Cuando Miguel Ángel Buonarroti (1475-1564) comenzó a pintar los frescos de la capilla Sixtina, en 1508, ya era un artista consolidado. La belleza sublime de la Pietà de San Pedro, realizada en 1499, lo había consagrado ya a los 24 años de edad como el máximo escultor de su tiempo. Desde ese momento se lo disputaron los grandes clientes.

En 1505, el papa Julio II quiso traerlo a Roma para que realizara su tumba, un grandioso proyecto que entusiasmó inmediatamente al artista. Sin embargo, entre ambos se produjo una ruptura clamorosa. El papa –contará Miguel Ángel en 1523– «cambió de opinión y ya no quiso hacerlo», y llegó a expulsarlo cuando el artista se dirigió a él para obtener dinero. Buonarroti abandonó Roma «por esta afrenta».

Pero el papa insistió en que Miguel Ángel trabajase para él y reclamó enseguida su vuelta a Roma para un nuevo proyecto: los frescos de la bóveda de la capilla Sixtina.

Pintada entre 1508 y 1512 por Miguel Ángel, sin ayudantes, esta es una de las obras pictóricas más complejas de toda la historia del arte.
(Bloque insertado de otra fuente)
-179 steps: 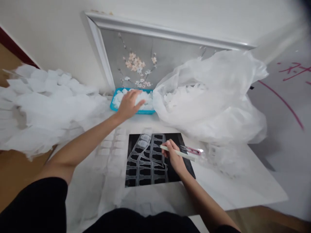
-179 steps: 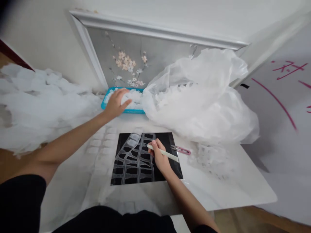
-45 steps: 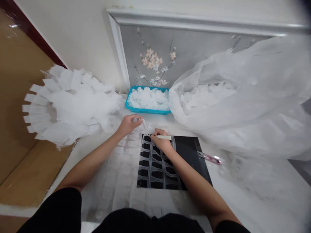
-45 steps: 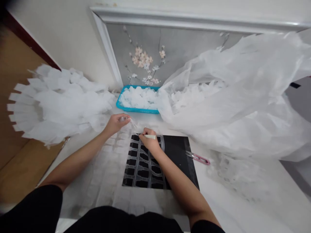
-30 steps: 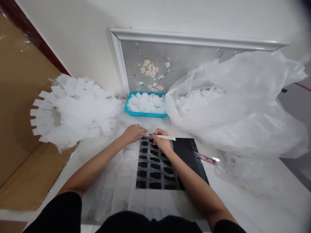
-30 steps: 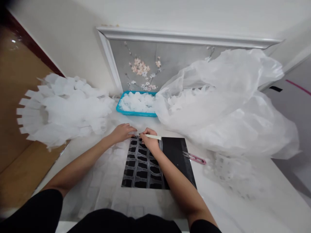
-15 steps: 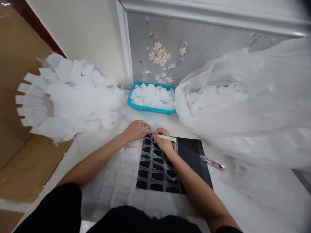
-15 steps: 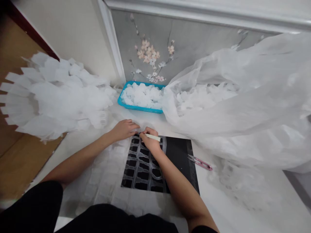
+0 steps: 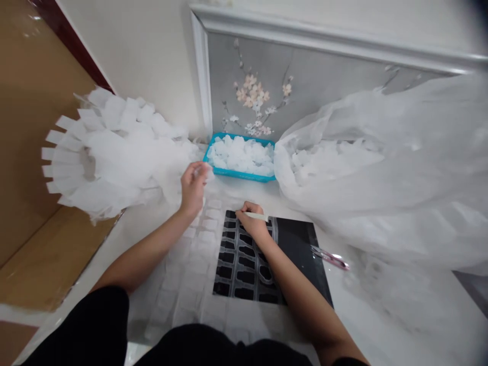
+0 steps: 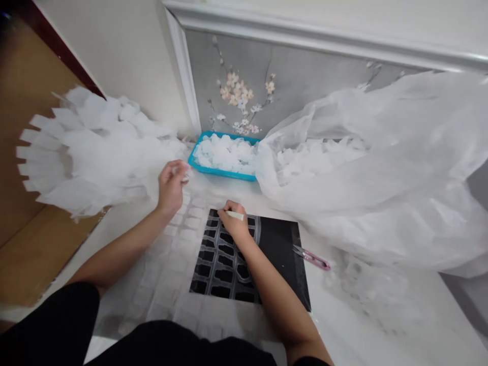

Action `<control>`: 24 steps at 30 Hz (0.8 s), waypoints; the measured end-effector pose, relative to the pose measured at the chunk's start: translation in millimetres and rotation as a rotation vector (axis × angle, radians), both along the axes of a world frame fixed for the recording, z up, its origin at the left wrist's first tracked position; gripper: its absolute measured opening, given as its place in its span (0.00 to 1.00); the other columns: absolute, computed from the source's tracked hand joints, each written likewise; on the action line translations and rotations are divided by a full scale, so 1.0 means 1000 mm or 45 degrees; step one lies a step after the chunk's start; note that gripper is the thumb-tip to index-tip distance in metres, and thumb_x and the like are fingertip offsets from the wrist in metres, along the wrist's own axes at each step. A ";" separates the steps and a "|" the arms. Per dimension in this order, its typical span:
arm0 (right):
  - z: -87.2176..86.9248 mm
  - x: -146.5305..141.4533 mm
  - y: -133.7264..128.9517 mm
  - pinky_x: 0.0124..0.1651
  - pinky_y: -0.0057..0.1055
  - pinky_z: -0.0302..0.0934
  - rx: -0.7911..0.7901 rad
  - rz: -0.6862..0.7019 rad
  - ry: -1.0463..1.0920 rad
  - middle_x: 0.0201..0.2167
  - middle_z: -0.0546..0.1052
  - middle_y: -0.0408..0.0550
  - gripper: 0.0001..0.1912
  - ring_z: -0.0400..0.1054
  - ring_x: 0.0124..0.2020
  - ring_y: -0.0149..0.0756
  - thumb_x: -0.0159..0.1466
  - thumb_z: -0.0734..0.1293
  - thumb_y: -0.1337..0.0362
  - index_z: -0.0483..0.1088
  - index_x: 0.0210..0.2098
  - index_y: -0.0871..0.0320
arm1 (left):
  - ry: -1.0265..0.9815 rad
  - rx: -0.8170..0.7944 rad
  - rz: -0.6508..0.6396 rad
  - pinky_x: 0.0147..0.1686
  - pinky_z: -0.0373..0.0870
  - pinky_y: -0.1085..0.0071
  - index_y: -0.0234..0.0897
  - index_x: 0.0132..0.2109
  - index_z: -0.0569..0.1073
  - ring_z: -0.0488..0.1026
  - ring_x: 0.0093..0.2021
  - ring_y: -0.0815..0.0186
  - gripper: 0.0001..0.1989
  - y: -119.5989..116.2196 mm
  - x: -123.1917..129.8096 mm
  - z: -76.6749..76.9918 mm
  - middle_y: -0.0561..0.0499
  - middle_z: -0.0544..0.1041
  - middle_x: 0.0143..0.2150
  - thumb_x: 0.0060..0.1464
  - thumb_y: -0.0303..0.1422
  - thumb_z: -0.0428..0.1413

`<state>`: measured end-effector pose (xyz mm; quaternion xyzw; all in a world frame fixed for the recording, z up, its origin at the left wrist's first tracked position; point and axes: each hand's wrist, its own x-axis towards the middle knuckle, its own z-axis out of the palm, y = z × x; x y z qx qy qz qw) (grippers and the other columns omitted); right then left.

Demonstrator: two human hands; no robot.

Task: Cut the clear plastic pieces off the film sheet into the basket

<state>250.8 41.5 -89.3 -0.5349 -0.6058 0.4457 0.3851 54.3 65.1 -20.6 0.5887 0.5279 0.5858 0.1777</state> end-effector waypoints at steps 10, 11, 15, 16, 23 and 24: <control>0.132 0.027 -0.025 0.36 0.38 0.74 0.543 0.037 0.305 0.46 0.80 0.54 0.27 0.76 0.44 0.44 0.70 0.54 0.45 0.71 0.54 0.54 | -1.140 -0.586 -0.735 0.27 0.68 0.76 0.37 0.44 0.73 0.74 0.31 0.70 0.17 -0.071 0.048 0.101 0.49 0.78 0.37 0.52 0.42 0.64; 0.149 0.032 -0.032 0.43 0.41 0.74 0.708 0.120 0.214 0.54 0.76 0.53 0.26 0.72 0.53 0.47 0.66 0.62 0.45 0.70 0.57 0.51 | -1.135 -0.634 -0.774 0.28 0.69 0.76 0.36 0.44 0.74 0.74 0.32 0.70 0.18 -0.076 0.054 0.107 0.49 0.78 0.37 0.52 0.42 0.65; 0.186 0.042 -0.053 0.63 0.49 0.61 1.064 0.376 0.023 0.61 0.70 0.48 0.38 0.62 0.64 0.48 0.55 0.77 0.55 0.63 0.63 0.45 | -1.054 -0.694 -0.862 0.32 0.71 0.76 0.38 0.49 0.75 0.75 0.33 0.69 0.20 -0.087 0.071 0.118 0.50 0.78 0.38 0.50 0.39 0.66; 0.187 0.043 -0.056 0.64 0.48 0.60 1.088 0.361 0.043 0.59 0.73 0.47 0.37 0.64 0.62 0.47 0.56 0.77 0.57 0.64 0.62 0.45 | -1.034 -0.681 -0.886 0.31 0.70 0.76 0.39 0.49 0.75 0.75 0.32 0.70 0.20 -0.089 0.073 0.118 0.51 0.78 0.37 0.50 0.38 0.67; 0.182 0.055 -0.055 0.59 0.48 0.65 1.167 0.347 0.014 0.48 0.79 0.46 0.37 0.68 0.58 0.48 0.51 0.78 0.56 0.68 0.59 0.45 | -0.915 -0.533 -0.988 0.32 0.70 0.78 0.42 0.55 0.73 0.74 0.31 0.71 0.24 -0.098 0.073 0.116 0.51 0.79 0.36 0.51 0.38 0.66; 0.182 0.055 -0.054 0.59 0.49 0.64 1.175 0.356 -0.014 0.48 0.79 0.47 0.37 0.67 0.58 0.48 0.52 0.78 0.57 0.67 0.60 0.45 | -0.876 -0.530 -0.987 0.32 0.70 0.78 0.43 0.56 0.72 0.74 0.31 0.71 0.26 -0.099 0.072 0.117 0.51 0.78 0.35 0.51 0.39 0.66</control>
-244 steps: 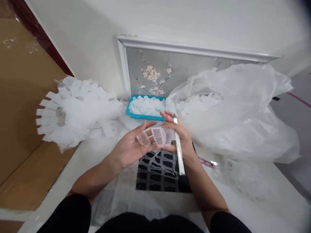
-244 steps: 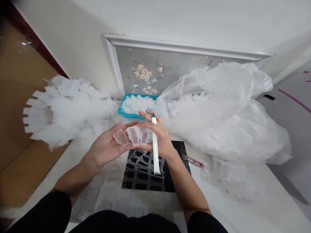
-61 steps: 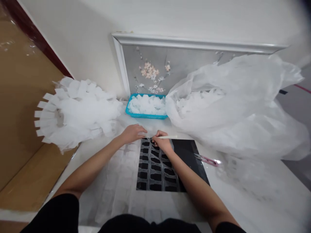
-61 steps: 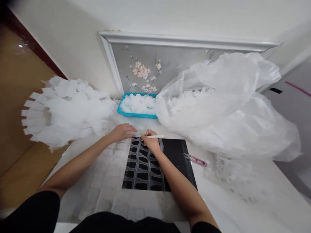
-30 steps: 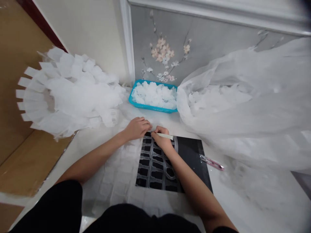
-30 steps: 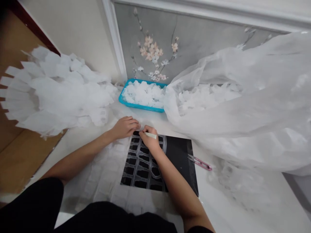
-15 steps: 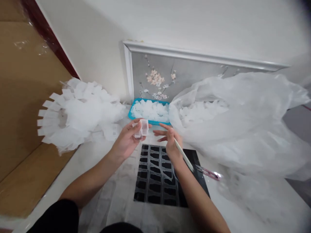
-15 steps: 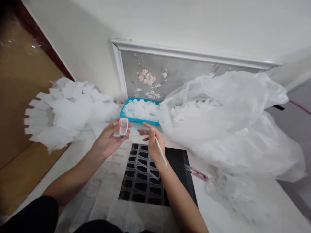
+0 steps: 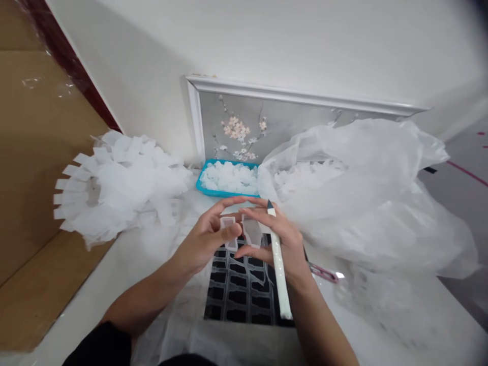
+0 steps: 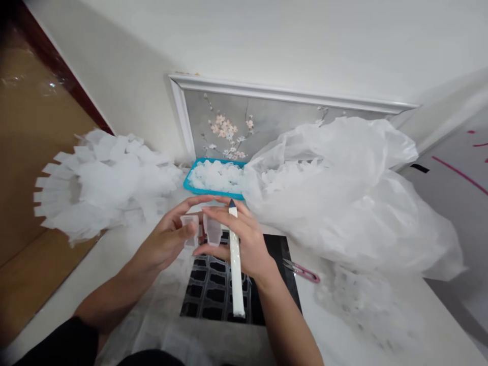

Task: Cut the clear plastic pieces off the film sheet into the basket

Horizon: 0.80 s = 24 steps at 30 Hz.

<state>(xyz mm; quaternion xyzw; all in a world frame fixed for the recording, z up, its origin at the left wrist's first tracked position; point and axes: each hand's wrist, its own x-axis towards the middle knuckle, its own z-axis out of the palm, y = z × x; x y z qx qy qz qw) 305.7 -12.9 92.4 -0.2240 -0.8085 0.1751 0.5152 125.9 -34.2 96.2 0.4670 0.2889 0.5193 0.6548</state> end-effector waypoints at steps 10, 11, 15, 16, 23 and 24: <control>-0.010 -0.016 -0.004 0.56 0.49 0.66 0.044 0.017 0.018 0.47 0.79 0.47 0.38 0.68 0.55 0.48 0.55 0.77 0.56 0.63 0.63 0.45 | 0.158 0.010 -0.005 0.24 0.65 0.80 0.44 0.59 0.67 0.72 0.27 0.73 0.29 -0.002 -0.004 -0.001 0.50 0.79 0.39 0.53 0.41 0.64; -0.010 -0.017 -0.005 0.55 0.49 0.67 0.036 0.015 0.031 0.47 0.79 0.47 0.38 0.69 0.53 0.48 0.56 0.77 0.56 0.62 0.63 0.44 | 0.150 0.010 -0.028 0.24 0.65 0.80 0.44 0.60 0.66 0.72 0.27 0.73 0.30 -0.003 -0.004 -0.001 0.50 0.79 0.39 0.53 0.42 0.64; -0.009 -0.015 -0.009 0.53 0.47 0.68 -0.010 -0.053 0.053 0.46 0.79 0.47 0.38 0.73 0.49 0.47 0.55 0.77 0.56 0.63 0.63 0.43 | 0.039 -0.020 -0.097 0.31 0.70 0.76 0.43 0.60 0.66 0.76 0.37 0.66 0.32 -0.003 -0.004 0.000 0.46 0.78 0.46 0.51 0.48 0.64; -0.008 -0.013 -0.010 0.53 0.47 0.68 -0.027 -0.072 0.069 0.46 0.79 0.47 0.39 0.73 0.49 0.47 0.54 0.77 0.56 0.63 0.62 0.43 | -0.012 -0.040 -0.101 0.35 0.71 0.74 0.41 0.58 0.67 0.76 0.41 0.63 0.31 -0.003 -0.004 0.000 0.44 0.77 0.49 0.52 0.50 0.62; -0.001 0.007 -0.007 0.59 0.49 0.63 -0.155 0.006 0.056 0.49 0.78 0.45 0.42 0.67 0.57 0.47 0.53 0.79 0.61 0.62 0.63 0.41 | -0.249 -0.331 -0.146 0.41 0.71 0.72 0.35 0.51 0.73 0.74 0.43 0.65 0.16 0.000 -0.007 0.006 0.44 0.76 0.48 0.60 0.40 0.58; 0.000 0.009 -0.007 0.59 0.48 0.63 -0.153 0.013 0.012 0.49 0.78 0.45 0.41 0.67 0.57 0.46 0.53 0.79 0.61 0.62 0.63 0.41 | -0.253 -0.362 -0.159 0.42 0.71 0.71 0.35 0.52 0.72 0.74 0.43 0.65 0.15 -0.001 -0.007 0.007 0.44 0.76 0.48 0.61 0.37 0.58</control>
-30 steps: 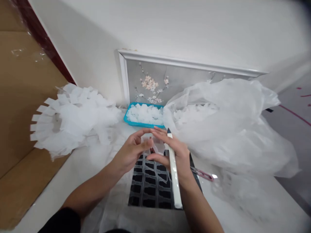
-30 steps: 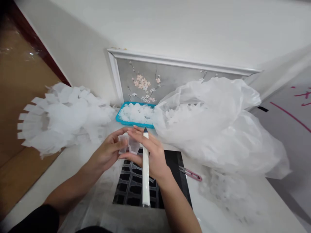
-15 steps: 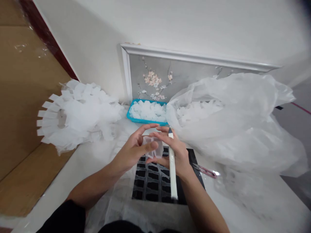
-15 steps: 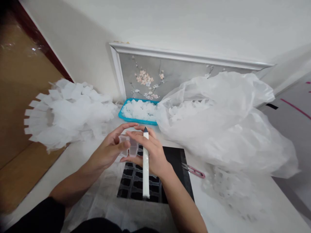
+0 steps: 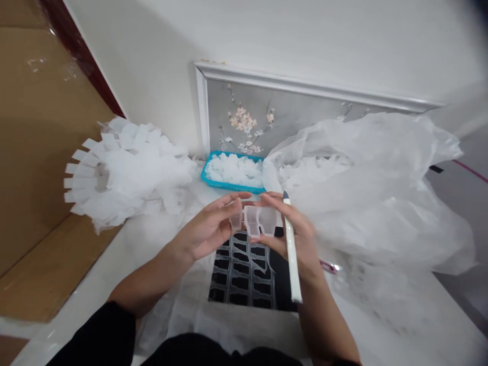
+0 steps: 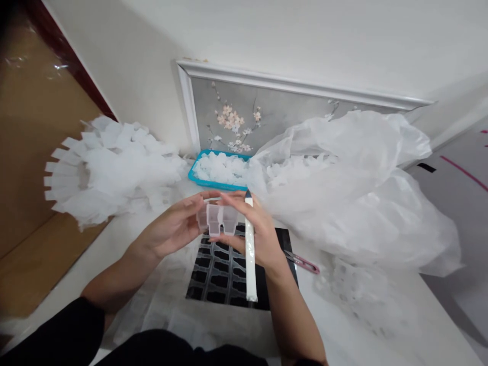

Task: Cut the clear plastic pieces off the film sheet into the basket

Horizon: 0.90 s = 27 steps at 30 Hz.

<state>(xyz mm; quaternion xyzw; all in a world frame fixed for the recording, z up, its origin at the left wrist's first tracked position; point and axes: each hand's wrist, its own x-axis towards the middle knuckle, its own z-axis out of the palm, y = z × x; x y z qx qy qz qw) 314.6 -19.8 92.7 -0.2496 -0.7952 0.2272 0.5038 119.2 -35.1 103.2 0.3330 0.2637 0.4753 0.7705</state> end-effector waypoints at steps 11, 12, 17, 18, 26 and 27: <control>0.006 0.006 -0.001 0.55 0.46 0.66 0.023 -0.047 -0.158 0.49 0.77 0.46 0.38 0.68 0.55 0.46 0.56 0.77 0.59 0.63 0.63 0.42 | -0.020 -0.038 -0.002 0.46 0.74 0.71 0.36 0.55 0.70 0.76 0.47 0.63 0.18 -0.007 -0.002 0.004 0.44 0.77 0.50 0.58 0.28 0.60; 0.006 0.007 -0.001 0.55 0.46 0.66 0.028 -0.052 -0.168 0.50 0.77 0.46 0.38 0.68 0.55 0.46 0.56 0.76 0.59 0.63 0.63 0.42 | -0.014 -0.036 -0.001 0.46 0.74 0.70 0.37 0.55 0.70 0.77 0.48 0.63 0.19 -0.008 -0.002 0.004 0.44 0.77 0.49 0.57 0.28 0.61; 0.004 0.007 -0.001 0.57 0.47 0.64 0.110 -0.038 -0.258 0.53 0.75 0.47 0.39 0.68 0.55 0.45 0.59 0.75 0.60 0.58 0.66 0.42 | 0.013 0.002 -0.016 0.45 0.74 0.72 0.39 0.58 0.69 0.77 0.46 0.65 0.24 -0.010 -0.002 0.004 0.46 0.78 0.46 0.55 0.27 0.63; 0.004 0.006 -0.001 0.57 0.47 0.64 0.130 -0.030 -0.274 0.53 0.75 0.47 0.40 0.68 0.55 0.46 0.59 0.75 0.60 0.57 0.66 0.42 | 0.021 0.013 -0.020 0.44 0.74 0.73 0.40 0.59 0.69 0.76 0.46 0.65 0.25 -0.011 -0.002 0.004 0.46 0.78 0.45 0.55 0.27 0.63; -0.001 -0.003 0.000 0.55 0.48 0.67 0.229 0.023 -0.242 0.52 0.74 0.49 0.35 0.67 0.56 0.47 0.62 0.72 0.63 0.59 0.65 0.44 | 0.230 0.162 0.079 0.38 0.74 0.74 0.46 0.61 0.65 0.77 0.36 0.69 0.34 -0.012 0.002 -0.001 0.52 0.79 0.41 0.49 0.28 0.67; -0.002 -0.004 0.000 0.55 0.48 0.67 0.244 0.028 -0.236 0.53 0.74 0.49 0.35 0.67 0.57 0.47 0.62 0.72 0.64 0.58 0.66 0.44 | 0.264 0.210 0.104 0.38 0.75 0.73 0.47 0.61 0.65 0.77 0.36 0.68 0.34 -0.014 0.003 -0.001 0.52 0.79 0.42 0.48 0.28 0.67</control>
El artista diseñó una complicada arquitectura simulada donde incluyó el desarrollo de historias del Génesis, narradas desde el extremo del altar hasta la puerta de entrada de la capilla en más de 500 m² de espacio.

Las pinturas realizadas por Miguel Ángel en la capilla Sixtina fueron el símbolo de la pintura renacentista, el principio del manierismo.